Lawyers' Committee for Civil Rights Under Law
April 3, 2020
WASHINGTON, D.C. – Tennessee lawmakers have repealed draconian provisions included in a 2019 law that sought to impose criminal penalties and
fines on groups and organizations engaged in voter registration
activity. The law was passed in 2019 following successful efforts by
third-party organizations that worked to register people to vote across
the state during the 2018 midterm election cycle.
Kristen Clarke, president and executive director of the Lawyers' Committee for Civil Rights Under Law, issued the following statement in response:
“The
repeal of this law is a recognition that the legislature had
overstepped constitutional boundaries in its attempt to unnecessarily
restrict voter registration activities,” said Kristen Clarke, president
and executive director of the Lawyers’ Committee for Civil Rights Under
Law. “We were confident that this would be the outcome from the moment
we first filed suit, even before the ink was dry on the Governor’s
signature on this misbegotten law. The draconian civil and criminal
penalties in the old law, coupled with the vague and unnecessary
limitations on organizations who were trying to do nothing more than
simply help eligible citizens register to vote, would have had a
chilling effect on voter registration activities in Tennessee."
Clarke
continued: "Tennessee’s law was one of the most restrictive voter
suppression measures adopted in recent time. Voter registration is the
hallmark of our democracy and no state should impose barriers and
restrictions that make it harder for people to vote."
The lawsuit,
brought by the Lawyers’ Committee for Civil Rights Under Law, was filed
hours after the Governor Bill Lee signed the bill into law. The law
imposed a host of restrictions on third-party voter registration groups.
It required them to comply with preregistration, training, and
affirmation requirements or face draconian criminal and civil penalties
ranging in the tens of thousands of dollars.

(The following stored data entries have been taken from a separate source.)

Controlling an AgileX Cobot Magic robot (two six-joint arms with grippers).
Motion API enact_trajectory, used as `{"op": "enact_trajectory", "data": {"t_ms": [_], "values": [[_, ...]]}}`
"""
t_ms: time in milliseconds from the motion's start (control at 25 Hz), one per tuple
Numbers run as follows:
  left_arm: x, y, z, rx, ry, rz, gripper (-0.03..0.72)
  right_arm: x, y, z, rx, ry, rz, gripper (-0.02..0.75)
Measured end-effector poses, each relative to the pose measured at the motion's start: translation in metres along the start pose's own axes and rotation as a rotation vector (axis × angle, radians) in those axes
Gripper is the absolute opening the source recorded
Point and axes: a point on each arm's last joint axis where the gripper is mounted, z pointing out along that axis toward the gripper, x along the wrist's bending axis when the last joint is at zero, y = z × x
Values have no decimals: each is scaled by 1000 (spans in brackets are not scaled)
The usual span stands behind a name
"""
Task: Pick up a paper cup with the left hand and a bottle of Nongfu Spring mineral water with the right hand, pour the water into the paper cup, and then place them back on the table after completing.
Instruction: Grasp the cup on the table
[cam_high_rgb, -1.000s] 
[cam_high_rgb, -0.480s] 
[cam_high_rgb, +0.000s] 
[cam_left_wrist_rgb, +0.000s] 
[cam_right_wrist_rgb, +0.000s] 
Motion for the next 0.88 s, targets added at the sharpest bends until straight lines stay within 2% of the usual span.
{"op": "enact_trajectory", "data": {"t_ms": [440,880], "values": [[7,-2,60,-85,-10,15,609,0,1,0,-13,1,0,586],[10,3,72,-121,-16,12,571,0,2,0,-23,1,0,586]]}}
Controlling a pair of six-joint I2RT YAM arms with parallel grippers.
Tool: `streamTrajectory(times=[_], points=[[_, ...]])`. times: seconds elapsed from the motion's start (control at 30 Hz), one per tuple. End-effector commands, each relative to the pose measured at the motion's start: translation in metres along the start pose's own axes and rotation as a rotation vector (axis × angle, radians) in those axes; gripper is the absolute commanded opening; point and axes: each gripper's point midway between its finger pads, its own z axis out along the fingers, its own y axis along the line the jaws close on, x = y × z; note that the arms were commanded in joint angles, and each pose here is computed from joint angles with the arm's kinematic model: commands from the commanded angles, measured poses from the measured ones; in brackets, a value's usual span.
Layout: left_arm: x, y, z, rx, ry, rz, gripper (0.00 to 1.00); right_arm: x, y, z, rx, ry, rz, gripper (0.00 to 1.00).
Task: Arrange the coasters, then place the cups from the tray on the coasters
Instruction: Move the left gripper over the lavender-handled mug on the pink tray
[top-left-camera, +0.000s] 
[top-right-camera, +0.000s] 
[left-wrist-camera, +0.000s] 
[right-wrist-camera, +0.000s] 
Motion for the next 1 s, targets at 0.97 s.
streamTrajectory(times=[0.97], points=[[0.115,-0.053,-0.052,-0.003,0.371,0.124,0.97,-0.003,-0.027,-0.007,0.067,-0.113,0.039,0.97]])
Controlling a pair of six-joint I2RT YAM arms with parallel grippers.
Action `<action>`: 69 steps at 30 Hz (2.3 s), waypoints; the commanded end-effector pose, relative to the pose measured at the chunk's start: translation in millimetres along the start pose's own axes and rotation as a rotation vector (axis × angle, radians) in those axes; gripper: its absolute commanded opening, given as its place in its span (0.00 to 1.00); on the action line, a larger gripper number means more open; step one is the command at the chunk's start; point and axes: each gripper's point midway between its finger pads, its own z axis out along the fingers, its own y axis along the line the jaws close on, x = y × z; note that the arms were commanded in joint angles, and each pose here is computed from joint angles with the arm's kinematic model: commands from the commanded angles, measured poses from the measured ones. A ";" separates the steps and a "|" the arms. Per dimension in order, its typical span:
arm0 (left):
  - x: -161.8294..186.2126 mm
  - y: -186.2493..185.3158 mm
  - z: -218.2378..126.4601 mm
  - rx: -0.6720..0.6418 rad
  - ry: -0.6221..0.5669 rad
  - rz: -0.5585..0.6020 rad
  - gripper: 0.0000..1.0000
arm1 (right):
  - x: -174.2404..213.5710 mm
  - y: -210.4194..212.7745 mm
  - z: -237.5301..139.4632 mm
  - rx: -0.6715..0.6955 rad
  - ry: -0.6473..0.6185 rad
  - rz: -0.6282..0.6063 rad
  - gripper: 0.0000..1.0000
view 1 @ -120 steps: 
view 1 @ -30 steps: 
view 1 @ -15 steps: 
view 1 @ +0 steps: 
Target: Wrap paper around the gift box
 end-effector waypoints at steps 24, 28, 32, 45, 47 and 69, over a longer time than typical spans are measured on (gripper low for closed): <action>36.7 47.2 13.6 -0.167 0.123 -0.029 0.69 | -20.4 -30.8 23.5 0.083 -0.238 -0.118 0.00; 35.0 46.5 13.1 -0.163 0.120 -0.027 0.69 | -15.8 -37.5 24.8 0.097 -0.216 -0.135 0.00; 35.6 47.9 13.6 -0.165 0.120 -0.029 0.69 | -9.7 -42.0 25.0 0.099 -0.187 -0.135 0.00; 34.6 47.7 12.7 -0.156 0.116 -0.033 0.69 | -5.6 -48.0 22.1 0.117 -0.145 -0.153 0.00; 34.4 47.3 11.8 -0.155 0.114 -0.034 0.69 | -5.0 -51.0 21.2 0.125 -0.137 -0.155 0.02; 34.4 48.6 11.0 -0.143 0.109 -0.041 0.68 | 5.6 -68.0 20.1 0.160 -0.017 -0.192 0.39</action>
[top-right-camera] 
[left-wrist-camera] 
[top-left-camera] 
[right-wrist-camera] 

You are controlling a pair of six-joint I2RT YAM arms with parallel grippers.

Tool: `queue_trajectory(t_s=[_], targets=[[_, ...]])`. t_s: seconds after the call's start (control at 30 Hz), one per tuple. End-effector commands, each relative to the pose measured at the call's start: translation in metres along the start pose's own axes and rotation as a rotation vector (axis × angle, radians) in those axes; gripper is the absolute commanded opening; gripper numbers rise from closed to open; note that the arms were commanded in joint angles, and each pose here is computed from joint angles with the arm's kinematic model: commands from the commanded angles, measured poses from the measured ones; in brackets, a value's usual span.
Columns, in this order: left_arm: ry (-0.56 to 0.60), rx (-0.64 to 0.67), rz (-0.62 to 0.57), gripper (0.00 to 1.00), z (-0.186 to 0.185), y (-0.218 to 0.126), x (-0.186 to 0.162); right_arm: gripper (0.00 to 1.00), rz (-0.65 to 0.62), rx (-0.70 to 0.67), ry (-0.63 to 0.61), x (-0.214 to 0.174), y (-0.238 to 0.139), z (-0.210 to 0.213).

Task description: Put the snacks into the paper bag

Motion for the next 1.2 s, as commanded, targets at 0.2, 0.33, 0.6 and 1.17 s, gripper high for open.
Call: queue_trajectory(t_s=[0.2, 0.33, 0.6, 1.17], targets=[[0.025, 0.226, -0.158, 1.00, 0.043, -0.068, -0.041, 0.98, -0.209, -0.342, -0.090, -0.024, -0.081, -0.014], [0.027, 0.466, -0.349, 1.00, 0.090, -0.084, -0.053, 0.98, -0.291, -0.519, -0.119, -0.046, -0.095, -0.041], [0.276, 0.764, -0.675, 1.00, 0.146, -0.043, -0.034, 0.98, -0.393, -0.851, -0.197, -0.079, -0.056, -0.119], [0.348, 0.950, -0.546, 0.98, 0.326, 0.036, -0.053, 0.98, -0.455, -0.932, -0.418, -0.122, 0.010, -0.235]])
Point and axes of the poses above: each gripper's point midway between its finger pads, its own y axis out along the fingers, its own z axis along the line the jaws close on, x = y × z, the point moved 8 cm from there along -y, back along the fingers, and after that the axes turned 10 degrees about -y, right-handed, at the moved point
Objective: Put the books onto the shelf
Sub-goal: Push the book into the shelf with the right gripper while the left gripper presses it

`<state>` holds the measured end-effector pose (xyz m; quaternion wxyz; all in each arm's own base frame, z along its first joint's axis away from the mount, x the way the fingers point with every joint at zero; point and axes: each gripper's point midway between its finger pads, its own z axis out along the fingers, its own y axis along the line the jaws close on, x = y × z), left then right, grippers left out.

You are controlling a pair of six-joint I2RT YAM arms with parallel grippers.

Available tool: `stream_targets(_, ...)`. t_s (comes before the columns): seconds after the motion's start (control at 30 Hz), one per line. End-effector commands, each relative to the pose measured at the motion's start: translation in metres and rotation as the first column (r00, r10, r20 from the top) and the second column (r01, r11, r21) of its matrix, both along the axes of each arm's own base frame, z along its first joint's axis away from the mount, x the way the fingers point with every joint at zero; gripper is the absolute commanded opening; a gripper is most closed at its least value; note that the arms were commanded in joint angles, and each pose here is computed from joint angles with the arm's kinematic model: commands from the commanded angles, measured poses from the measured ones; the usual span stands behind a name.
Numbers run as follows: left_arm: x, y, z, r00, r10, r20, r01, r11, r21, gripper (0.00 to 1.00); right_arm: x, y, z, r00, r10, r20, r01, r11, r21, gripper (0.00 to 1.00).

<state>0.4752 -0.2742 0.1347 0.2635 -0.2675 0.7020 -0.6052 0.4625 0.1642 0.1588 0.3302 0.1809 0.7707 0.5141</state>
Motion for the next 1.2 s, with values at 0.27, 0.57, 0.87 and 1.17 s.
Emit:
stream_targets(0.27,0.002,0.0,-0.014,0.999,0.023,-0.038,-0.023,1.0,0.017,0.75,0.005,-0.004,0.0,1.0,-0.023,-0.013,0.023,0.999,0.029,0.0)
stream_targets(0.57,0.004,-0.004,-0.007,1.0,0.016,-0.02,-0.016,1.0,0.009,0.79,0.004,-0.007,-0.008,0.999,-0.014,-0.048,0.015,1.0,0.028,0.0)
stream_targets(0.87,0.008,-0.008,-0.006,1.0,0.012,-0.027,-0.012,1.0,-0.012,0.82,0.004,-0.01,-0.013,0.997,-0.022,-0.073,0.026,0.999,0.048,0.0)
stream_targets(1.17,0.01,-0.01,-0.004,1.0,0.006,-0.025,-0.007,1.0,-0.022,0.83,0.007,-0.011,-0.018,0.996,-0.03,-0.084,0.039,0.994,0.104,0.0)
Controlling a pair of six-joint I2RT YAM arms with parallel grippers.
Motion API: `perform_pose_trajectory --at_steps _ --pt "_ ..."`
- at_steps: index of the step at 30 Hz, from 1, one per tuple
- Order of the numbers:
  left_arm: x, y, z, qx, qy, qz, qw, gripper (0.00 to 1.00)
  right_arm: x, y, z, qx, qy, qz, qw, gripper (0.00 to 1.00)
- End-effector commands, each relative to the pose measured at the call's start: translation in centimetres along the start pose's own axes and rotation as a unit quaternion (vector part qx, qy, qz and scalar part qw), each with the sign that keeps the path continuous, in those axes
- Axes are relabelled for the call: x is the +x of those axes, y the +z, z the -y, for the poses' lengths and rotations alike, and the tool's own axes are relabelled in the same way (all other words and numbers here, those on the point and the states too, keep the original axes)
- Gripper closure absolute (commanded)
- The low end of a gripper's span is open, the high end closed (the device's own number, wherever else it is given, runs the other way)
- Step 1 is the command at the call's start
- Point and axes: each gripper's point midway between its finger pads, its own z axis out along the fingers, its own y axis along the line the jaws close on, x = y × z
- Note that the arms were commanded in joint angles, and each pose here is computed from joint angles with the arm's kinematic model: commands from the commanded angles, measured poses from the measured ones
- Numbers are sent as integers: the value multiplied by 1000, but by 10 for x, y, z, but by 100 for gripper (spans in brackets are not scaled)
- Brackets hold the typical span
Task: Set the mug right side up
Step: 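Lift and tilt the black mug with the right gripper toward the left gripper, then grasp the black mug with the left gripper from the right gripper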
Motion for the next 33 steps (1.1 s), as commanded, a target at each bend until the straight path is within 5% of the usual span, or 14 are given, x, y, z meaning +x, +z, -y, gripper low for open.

The statute sought to
penalize groups for actions of voters who do not satisfy a
vaguely-defined requirement that registration forms be “complete.” The
statute also sought to criminalize “any public communication” made by a
third-party group to a voter about the voter’s registration status if it
is not accompanied by a disclosure that the communication was not
authorized by the Secretary of State.
Along
with the Lawyers’ Committee, the NAACP, pro bono firm Hogan Lovells US
LLP, Memphis-based firm Burch, Porter, & Johnson PLLC, Bromberg Law
LLC, and community practitioner Daniel Ayoade also worked on the
litigation.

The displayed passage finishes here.